手をつないだり肩を組んだりしているわけではないが、笑顔で向き合う二人は親密で、単なる顔見知りやご近所さんという雰囲気ではない。

「さっき、木島重工からメールで送られてきたの。なんでも、この間竜崎さんひとりで撮られた写真に続くスクープ第二弾が週刊誌に掲載されるそうよ」
 
芹花を気遣い言葉を選んでいるが、甲田の声は鋭い。
いったいこれはどういうことだと怒っているのだ。

「でも、明日私と悠生さんの写真が掲載されるって……」
 
目の前の写真を見ながら、芹花は呆然と呟いた。
ブライダルフェアの時の写真が明日発売の週刊誌に載るということで、プロフィール発表を早めたというのに。

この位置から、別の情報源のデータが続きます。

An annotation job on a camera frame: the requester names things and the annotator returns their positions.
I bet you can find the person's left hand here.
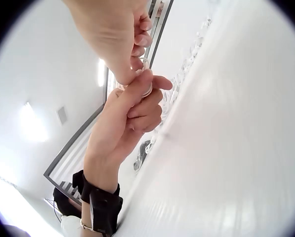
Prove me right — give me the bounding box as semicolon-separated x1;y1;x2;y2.
84;70;173;193

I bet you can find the person's left little finger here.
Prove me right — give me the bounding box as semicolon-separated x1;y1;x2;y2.
130;120;161;135

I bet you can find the grey framed window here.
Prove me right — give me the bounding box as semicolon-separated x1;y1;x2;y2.
43;0;175;206

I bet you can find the person's right thumb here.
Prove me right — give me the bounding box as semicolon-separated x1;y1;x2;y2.
111;56;133;85

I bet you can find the person's left middle finger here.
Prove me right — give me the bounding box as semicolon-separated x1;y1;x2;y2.
137;89;163;112

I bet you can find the person's right hand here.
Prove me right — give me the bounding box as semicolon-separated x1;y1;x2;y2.
63;0;153;85

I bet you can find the person's body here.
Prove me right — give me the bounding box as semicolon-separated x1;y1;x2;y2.
60;214;83;237

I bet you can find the person's left thumb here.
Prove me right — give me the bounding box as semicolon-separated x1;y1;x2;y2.
113;70;154;104

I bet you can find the clear white cable coil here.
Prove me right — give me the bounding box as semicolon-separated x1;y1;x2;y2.
116;57;154;98

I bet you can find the person's right middle finger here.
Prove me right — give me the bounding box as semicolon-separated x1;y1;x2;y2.
132;46;146;58

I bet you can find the person's right ring finger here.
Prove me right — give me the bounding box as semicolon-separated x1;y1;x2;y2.
134;31;153;47

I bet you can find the grey wall vent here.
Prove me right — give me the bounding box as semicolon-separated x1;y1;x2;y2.
55;106;68;126

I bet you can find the person's left index finger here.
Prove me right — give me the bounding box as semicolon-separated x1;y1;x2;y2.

「あ、もしかして、私との記事はボツになったんでしょうか?」
「いや、残念ながらそっちも明日出るはずだ。天羽さんの記事と竜崎楓の記事は、別の週刊誌に載る。その二つの週刊誌は昔からの競合誌で何度もスクープを競い合ってきたんだが、今回は木島悠生の本命は天羽さんか竜崎さんかで火花を散らし始めたみたいだな」
 
三井はのんびりとそう言って、椅子の背に体を預けた。

「木島重工の広報部は今大混乱みたいだぞ。このままじゃ木島君は女性にだらしがない最低の男だって世間から思われる。いずれ木島グループの屋台骨となる立場なのに、イメージが悪すぎるだろう?」
 
ため息交じりの三井の声に、甲田も大きく頷いた。

「イケメン御曹司かなんだか知らないけど、二股をかけるなんて最低なオトコよ。天羽さんみたいに単純でどこかぬけてる女性の気持ちをもて遊ぶなんて慣れてるに違いないわ」
 
力強い甲田の声に、芹花は圧倒され、息をのんだ。
自分が単純でどこか抜けてるというのは納得なのだが、悠生のことをよく知らない人がここまで悠生を悪く言うのは納得できない。
たしかに楓とは昔付き合っていたし、今も連絡を取り合っているようだが、二股なんて、信じられない。
芹花が割り切れない思いで唇をかみしめていると、甲田はタブレットを芹花から取り上げた。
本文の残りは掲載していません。